# Understanding PyPlot, Matplotlib's Implicit Interface
__________________________________________________

## About:

This tutorial provides an overview of using Matplotlib's implicit plotting interface, PyPlot. It is not intended as a data visualization tutorial. 

This tutorial was developed by Margaret Gratian and is adapted from Matplotlib's official documentation: https://matplotlib.org/stable/tutorials/introductory/pyplot.html#sphx-glr-tutorials-introductory-pyplot-py.
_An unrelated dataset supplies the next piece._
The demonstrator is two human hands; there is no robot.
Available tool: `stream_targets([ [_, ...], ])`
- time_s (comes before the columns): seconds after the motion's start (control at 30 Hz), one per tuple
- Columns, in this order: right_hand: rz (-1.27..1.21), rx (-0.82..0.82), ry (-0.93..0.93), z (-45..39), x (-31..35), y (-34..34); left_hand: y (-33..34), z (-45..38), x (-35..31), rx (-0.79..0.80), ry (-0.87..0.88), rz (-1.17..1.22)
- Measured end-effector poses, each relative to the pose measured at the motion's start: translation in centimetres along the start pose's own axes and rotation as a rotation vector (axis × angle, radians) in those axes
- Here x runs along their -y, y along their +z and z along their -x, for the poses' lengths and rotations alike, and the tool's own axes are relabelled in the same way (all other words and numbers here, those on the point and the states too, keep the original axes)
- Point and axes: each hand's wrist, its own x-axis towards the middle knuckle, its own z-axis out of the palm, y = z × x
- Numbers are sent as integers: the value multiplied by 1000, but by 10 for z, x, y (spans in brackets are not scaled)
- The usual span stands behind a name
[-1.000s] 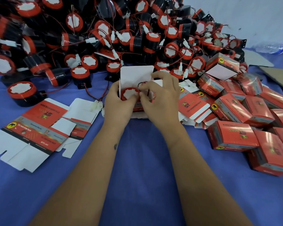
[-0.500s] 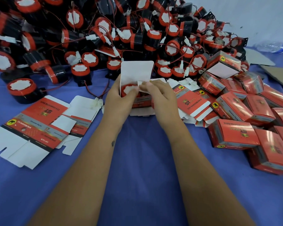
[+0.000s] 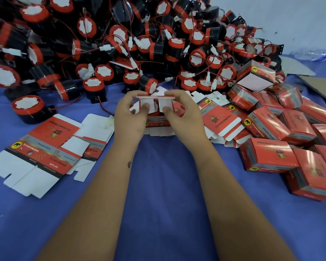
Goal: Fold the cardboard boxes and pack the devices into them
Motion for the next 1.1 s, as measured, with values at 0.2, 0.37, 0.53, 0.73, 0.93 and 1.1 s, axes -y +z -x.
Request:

It illustrates how Matplotlib's implicit plotting interface can be used with public award data from NIH RePORTER. The goal will be to plot unique counts of NCI application IDs and base projects each fiscal year.

## Inputs:
- Input Filepath 1: "../data/public_nih_reporter_data.csv"
    - Public NCI R01 awards in FY 2022 - 2024 from NIH RePORTER. Data is as of 3/13/2025. 

## Import Packages 

In [None]:
import pandas as pd
import matplotlib.pyplot as plt
import numpy as np

## Read in Data 

In [None]:
raw_reporter_df = pd.read_csv("../data/public_nih_reporter_data.csv", skiprows=1, index_col=0)

# See the shape
print(raw_reporter_df.shape)

# Preview the data
raw_reporter_df.head()

## Dataset Development

### Prep Data for Analysis

In [None]:
# Check for duplicates and drop any
# Note we make a copy and do not modify our original input data
reporter_df = raw_reporter_df.copy().drop_duplicates()

reporter_df.shape

In [None]:
# Check if the data is unique for Appl Id, a unique identifier in the NIH data
# This should match the shape
reporter_df["appl_id"].nunique()

### Group Data for Plotting

In [None]:
# Group by fiscal year and count unique appl ids and unique project serial numbers (also known as base project numbers in the NIH data)
grouped_df = reporter_df.groupby(["fiscal_year"], as_index=False).agg({"appl_id":  "nunique", "project_serial_num":  "nunique"})

# Reset column names
grouped_df.columns = ["fiscal_year", "appl_id_count", "project_serial_num_count"]

In [None]:
grouped_df.head()

## Analyze and Extract Insights from Data

### Plot Unique Appl IDs

In [None]:
# Plot the data

plt.plot("fiscal_year", "appl_id_count", data=grouped_df[["fiscal_year", "appl_id_count"]])

# Show the plot
plt.show()

In [None]:
# Plot again, this time adding some labels 
plt.plot("fiscal_year", "appl_id_count", data=grouped_df[["fiscal_year", "appl_id_count"]])

# Add the x and y labels
plt.ylabel('Number of Applications')
plt.xlabel('Fiscal Year')

# Add a title
plt.title('NCI R01 Applications per Fiscal Year, 2022-2024')

# Show the plot again
plt.show()

In [None]:
# Plot again, this time changing the color

# A third optional argument is now added, specifying the color, red ('r')
plt.plot("fiscal_year", "appl_id_count", 'r', data=grouped_df[["fiscal_year", "appl_id_count"]])

# Add the x and y labels
plt.ylabel('Number of Applications')
plt.xlabel('Fiscal Year')

# Add a title
plt.title('NCI R01 Applications per Fiscal Year, 2022-2024')

# Show the plot again
plt.show()

In [None]:
# Plot again, this time formatting the axis
plt.plot("fiscal_year", "appl_id_count", 'r', data=grouped_df[["fiscal_year", "appl_id_count"]])

# Add the x and y labels
plt.ylabel('Number of Applications')
plt.xlabel('Fiscal Year')

# Add a title
plt.title('NCI R01 Applications per Fiscal Year, 2022-2024')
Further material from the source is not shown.